◆ **What you are asked to do**:
Set down exactly the lines of the listing below that begin at the one containing "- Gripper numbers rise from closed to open" and end at the last line, both included.

◆ **Data**:
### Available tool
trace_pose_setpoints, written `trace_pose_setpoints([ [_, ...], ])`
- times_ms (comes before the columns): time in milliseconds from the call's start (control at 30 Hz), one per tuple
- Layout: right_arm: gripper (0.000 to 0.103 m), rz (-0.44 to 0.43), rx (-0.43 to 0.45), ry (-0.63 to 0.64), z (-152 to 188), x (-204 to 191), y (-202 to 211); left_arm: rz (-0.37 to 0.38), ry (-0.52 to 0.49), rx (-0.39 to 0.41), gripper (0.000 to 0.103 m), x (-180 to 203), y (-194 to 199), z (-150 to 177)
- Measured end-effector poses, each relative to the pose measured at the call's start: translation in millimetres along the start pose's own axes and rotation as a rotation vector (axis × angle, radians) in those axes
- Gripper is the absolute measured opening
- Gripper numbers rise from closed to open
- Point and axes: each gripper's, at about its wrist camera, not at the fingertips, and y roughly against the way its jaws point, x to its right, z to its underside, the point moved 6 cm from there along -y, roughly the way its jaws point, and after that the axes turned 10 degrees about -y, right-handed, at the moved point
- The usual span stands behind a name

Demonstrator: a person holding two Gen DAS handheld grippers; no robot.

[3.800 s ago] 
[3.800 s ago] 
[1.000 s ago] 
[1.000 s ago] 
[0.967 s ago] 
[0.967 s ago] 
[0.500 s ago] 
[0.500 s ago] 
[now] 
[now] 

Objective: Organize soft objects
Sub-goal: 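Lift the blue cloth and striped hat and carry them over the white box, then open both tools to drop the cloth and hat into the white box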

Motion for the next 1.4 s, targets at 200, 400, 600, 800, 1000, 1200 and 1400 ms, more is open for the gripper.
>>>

◆ **Your response**:
- Gripper numbers rise from closed to open
- Point and axes: each gripper's, at about its wrist camera, not at the fingertips, and y roughly against the way its jaws point, x to its right, z to its underside, the point moved 6 cm from there along -y, roughly the way its jaws point, and after that the axes turned 10 degrees about -y, right-handed, at the moved point
- The usual span stands behind a name

Demonstrator: a person holding two Gen DAS handheld grippers; no robot.

[3.800 s ago] 
[3.800 s ago] 
[1.000 s ago] 
[1.000 s ago] 
[0.967 s ago] 
[0.967 s ago] 
[0.500 s ago] 
[0.500 s ago] 
[now] 
[now] 

Objective: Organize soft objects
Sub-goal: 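Lift the blue cloth and striped hat and carry them over the white box, then open both tools to drop the cloth and hat into the white box
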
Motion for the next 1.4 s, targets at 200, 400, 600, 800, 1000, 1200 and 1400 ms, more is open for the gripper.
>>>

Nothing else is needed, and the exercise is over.